Como sublinhou Constança Cunha e Sá (que conhece bem quer a TVI quer Portas, e é insuspeita de deriva esquerdista) no Twitter: “Quando é que a TVI percebe que o Paulo Portas não é médico, nem infecciologista e não tem preparação para ter um comentário semanal sobre vírus e vacinas. Uma coisa é todos nós termos umas coisinhas a dizer sobre a coisa, outra é esta fantochada semanal.” Na passada semana, o ilustre comentador fez num aparte “uma reflexão melancólica de quem saiu da política há 5 anos”. Imaginem que nas actuais circunstâncias, propôs ele, Portugal vivia sob “a égide de um Governo de centro-direita”. O que não se diria, as demissões que não se teriam pedido, os insultos que não se teriam proferido.
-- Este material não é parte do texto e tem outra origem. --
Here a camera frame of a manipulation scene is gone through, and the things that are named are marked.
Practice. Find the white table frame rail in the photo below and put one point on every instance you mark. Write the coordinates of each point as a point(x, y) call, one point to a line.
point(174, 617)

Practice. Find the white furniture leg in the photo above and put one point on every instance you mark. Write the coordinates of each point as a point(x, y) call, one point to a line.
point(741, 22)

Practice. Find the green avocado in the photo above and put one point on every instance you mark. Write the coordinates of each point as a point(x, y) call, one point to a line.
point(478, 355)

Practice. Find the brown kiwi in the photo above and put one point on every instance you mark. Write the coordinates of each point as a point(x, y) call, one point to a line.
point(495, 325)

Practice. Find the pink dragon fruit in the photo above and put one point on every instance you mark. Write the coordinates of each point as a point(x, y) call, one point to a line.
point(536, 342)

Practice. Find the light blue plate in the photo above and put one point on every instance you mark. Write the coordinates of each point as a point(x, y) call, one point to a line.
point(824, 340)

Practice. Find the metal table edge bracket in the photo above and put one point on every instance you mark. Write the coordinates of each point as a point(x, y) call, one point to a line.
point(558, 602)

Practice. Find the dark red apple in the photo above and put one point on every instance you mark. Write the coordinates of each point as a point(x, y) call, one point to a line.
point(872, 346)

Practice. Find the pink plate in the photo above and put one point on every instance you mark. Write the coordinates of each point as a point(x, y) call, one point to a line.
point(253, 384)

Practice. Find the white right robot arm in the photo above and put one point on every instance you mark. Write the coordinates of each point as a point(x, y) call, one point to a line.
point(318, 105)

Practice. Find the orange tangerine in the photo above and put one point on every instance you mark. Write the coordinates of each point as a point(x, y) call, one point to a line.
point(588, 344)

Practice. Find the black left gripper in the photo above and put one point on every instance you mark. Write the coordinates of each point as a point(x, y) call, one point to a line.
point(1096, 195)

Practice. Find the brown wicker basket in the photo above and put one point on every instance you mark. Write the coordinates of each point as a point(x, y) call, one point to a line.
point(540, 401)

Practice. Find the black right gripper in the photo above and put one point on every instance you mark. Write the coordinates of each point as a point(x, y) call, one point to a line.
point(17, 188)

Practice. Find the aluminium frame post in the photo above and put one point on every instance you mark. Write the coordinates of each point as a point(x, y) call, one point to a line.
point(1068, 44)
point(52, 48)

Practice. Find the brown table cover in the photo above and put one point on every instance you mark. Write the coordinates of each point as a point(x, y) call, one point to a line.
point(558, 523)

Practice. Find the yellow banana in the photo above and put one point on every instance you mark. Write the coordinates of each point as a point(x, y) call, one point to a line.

E terminou, em jeito de desabafo, afirmando que “as pessoas também têm que ganhar um bocadinho de equidade nestas coisas.” O cerne da questão está precisamente na questão da “equidade”. Portas pode proclamar que saiu da política (o que me parece altamente duvidoso), mas a verdade é que a política jamais “sairá” dele. É uma segunda pele, um reflexo condicionado. Mesmo enquanto director de jornal, a sua objectividade foi sacrificada a uma agenda política.

 

O exercício de análise crítica da actividade governativa é não só altamente recomendável como essencial para a saúde da democracia. Mas também me parece indispensável que não se pretenda transformar uma rubrica de opinião num oráculo ideologicamente puro, aludindo a uma duvidosa abstinência de cinco anos. Sobretudo vindo de quem é apontado como futuro candidato presidencial. Vamos ter um remake para o centro-direita (protagonizado por um cinéfilo), com Portas a caprichar nos afectos? De resto, ele não deve ter razões de queixa em relação ao que se tem dito sobre o actual Governo. Pedidos de demissões? Check. Insultos? Check. E ainda, como bónus, líderes de opinião à beira de um ataque de nervos, clamando por governos de iniciativa presidencial e passando certidões de óbito ao Governo de Costa. Não há falta de massa crítica, os opinion makers estão atentos e de língua afiada. O epidemiologista honoris causa pode dedicar-se à nobre arte da política. Sem dissimulação.